TO DO:
Output exactly the lines that run from the top of the entries to the line holding "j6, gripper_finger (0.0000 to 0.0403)", including both of those lines.

====== EXTRACTED RECORDS

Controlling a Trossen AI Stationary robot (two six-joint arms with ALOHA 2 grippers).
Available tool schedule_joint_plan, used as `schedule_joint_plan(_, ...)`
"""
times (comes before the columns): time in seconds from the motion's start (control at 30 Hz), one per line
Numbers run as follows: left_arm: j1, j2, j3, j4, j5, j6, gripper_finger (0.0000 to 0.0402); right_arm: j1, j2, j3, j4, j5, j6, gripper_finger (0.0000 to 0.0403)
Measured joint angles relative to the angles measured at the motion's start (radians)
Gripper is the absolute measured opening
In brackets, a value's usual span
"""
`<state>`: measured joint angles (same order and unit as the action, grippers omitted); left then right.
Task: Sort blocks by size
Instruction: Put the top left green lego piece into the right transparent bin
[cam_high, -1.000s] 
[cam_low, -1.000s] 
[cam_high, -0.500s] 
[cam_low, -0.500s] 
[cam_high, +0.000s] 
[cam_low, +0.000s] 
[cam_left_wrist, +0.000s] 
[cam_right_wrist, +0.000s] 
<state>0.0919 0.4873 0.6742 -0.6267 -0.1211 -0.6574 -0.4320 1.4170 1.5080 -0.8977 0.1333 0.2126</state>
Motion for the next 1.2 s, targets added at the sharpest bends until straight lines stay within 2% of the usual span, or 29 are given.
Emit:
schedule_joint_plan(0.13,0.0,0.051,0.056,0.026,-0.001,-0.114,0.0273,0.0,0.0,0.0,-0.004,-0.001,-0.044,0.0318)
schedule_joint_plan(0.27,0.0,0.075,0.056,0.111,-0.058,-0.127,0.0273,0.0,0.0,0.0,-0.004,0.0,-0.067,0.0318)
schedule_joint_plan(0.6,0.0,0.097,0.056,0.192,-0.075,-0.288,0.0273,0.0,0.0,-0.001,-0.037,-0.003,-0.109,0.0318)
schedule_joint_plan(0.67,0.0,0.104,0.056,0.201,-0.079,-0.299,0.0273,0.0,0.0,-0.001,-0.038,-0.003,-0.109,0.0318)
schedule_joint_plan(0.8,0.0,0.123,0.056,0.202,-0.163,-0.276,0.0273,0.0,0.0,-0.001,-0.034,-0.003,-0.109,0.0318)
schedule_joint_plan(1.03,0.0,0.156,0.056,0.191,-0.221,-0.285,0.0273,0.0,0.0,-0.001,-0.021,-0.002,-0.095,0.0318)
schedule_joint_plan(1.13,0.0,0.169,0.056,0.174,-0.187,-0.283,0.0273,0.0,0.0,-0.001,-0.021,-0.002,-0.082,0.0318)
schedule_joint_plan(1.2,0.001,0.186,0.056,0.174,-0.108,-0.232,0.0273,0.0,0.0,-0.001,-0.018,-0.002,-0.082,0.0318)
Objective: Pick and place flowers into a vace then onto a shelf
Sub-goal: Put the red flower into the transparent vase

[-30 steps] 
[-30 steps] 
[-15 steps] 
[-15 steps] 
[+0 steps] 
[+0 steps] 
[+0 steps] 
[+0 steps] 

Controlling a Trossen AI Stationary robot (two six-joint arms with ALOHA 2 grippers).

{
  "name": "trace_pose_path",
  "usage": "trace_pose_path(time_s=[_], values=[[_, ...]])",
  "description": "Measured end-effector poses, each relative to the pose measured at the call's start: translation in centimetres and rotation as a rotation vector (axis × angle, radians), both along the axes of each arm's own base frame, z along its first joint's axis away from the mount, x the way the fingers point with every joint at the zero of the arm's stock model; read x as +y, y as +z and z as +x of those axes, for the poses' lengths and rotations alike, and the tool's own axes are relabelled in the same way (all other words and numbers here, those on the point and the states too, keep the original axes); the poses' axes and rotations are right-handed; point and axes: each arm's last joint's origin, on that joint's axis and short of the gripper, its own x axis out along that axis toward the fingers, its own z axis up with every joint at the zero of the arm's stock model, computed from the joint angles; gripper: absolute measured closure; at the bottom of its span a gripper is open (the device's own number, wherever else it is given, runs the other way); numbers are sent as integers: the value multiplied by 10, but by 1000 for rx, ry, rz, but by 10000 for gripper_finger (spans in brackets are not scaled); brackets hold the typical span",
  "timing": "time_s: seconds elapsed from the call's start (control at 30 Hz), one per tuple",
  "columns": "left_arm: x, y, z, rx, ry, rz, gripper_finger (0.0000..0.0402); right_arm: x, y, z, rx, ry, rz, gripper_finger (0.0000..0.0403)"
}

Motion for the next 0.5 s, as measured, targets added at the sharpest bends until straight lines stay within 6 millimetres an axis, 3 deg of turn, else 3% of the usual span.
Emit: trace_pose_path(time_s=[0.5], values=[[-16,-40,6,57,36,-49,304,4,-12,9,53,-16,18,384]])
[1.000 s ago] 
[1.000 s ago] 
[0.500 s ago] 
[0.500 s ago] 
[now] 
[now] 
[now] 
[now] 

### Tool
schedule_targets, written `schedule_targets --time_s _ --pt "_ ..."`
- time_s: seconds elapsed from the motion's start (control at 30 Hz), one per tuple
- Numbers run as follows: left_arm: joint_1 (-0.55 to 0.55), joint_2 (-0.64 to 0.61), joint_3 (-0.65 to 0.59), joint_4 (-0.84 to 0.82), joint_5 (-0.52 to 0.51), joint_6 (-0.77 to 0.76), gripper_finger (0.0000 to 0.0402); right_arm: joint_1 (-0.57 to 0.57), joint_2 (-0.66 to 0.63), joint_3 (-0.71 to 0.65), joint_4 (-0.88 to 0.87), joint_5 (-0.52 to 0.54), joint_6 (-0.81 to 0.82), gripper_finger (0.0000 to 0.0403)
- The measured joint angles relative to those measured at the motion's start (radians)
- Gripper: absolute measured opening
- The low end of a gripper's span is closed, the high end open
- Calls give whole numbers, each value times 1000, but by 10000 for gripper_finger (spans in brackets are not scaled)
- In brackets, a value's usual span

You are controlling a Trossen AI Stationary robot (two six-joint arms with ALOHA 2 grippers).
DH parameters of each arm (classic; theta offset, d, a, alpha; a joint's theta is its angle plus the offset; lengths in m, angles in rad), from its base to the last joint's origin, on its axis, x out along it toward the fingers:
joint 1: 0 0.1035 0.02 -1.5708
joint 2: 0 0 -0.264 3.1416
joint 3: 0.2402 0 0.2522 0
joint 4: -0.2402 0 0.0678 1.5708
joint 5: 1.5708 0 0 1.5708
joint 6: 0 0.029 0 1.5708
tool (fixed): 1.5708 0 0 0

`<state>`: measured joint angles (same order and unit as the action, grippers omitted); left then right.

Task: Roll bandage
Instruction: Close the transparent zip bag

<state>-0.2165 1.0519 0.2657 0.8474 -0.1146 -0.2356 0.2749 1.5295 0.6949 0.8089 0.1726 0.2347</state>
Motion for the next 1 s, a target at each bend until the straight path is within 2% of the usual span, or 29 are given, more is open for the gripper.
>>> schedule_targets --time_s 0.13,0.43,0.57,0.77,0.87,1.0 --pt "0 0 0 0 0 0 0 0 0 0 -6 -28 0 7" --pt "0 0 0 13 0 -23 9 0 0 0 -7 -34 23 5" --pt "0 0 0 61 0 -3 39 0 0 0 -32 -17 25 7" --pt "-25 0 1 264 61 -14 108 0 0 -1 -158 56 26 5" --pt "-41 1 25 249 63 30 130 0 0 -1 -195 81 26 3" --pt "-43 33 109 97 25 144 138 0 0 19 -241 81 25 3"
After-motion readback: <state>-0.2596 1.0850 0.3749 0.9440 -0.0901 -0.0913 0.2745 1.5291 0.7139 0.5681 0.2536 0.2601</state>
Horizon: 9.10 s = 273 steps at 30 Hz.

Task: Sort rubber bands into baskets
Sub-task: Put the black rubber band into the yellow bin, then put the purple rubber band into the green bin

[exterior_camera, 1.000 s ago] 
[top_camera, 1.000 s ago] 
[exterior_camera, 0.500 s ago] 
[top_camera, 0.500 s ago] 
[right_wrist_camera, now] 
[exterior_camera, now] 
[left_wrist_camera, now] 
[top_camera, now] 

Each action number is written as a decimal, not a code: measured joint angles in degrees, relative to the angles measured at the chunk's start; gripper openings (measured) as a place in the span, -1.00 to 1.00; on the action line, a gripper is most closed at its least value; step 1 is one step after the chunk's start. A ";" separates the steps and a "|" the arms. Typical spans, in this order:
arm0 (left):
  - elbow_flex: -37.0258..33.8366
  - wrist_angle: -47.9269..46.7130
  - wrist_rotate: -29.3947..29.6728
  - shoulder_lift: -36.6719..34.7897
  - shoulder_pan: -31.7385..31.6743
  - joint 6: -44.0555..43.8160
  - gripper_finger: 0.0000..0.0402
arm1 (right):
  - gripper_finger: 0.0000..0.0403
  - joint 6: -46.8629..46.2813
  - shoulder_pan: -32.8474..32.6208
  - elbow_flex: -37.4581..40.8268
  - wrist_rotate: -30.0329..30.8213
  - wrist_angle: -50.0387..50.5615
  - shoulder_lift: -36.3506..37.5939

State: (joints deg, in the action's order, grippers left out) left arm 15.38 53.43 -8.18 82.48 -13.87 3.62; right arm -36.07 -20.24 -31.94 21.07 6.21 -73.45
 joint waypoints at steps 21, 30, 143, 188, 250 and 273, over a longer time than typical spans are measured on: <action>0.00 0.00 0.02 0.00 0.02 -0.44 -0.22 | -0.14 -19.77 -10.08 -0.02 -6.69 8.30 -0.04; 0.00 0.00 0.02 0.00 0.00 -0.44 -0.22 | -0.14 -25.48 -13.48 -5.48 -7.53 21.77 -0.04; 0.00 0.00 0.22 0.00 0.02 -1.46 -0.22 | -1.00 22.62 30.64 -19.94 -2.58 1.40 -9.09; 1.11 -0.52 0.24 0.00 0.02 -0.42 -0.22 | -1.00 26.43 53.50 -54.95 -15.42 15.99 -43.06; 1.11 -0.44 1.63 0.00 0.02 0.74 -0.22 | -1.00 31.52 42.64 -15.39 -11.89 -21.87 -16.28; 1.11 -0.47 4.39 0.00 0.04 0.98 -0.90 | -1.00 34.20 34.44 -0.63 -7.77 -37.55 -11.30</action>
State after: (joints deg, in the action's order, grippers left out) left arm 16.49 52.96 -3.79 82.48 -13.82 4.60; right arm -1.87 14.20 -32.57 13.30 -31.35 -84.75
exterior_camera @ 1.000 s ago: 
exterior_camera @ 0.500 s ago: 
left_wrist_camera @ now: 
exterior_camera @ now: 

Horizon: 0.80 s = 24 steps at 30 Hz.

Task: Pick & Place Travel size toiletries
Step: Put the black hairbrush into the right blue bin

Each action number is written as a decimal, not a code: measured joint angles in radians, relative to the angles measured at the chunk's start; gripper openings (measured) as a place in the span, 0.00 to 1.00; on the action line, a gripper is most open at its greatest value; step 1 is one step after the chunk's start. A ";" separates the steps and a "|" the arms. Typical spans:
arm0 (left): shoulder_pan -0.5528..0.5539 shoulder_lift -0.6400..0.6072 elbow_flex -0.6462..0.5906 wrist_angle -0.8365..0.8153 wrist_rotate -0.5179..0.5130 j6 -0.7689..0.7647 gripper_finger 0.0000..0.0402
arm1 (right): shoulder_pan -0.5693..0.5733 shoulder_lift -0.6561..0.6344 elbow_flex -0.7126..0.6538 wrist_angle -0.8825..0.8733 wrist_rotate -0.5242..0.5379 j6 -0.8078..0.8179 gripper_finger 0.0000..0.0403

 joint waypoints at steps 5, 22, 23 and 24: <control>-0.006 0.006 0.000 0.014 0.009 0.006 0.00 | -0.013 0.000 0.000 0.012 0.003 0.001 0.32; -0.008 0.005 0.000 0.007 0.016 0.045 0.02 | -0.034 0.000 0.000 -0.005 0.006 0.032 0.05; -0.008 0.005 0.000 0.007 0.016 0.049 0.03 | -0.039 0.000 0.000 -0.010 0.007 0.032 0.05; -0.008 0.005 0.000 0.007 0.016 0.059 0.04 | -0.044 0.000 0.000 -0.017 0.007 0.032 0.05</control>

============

EXERCISE SOLUTION:
Controlling a Trossen AI Stationary robot (two six-joint arms with ALOHA 2 grippers).
Available tool schedule_joint_plan, used as `schedule_joint_plan(_, ...)`
"""
times (comes before the columns): time in seconds from the motion's start (control at 30 Hz), one per line
Numbers run as follows: left_arm: j1, j2, j3, j4, j5, j6, gripper_finger (0.0000 to 0.0402); right_arm: j1, j2, j3, j4, j5, j6, gripper_finger (0.0000 to 0.0403)

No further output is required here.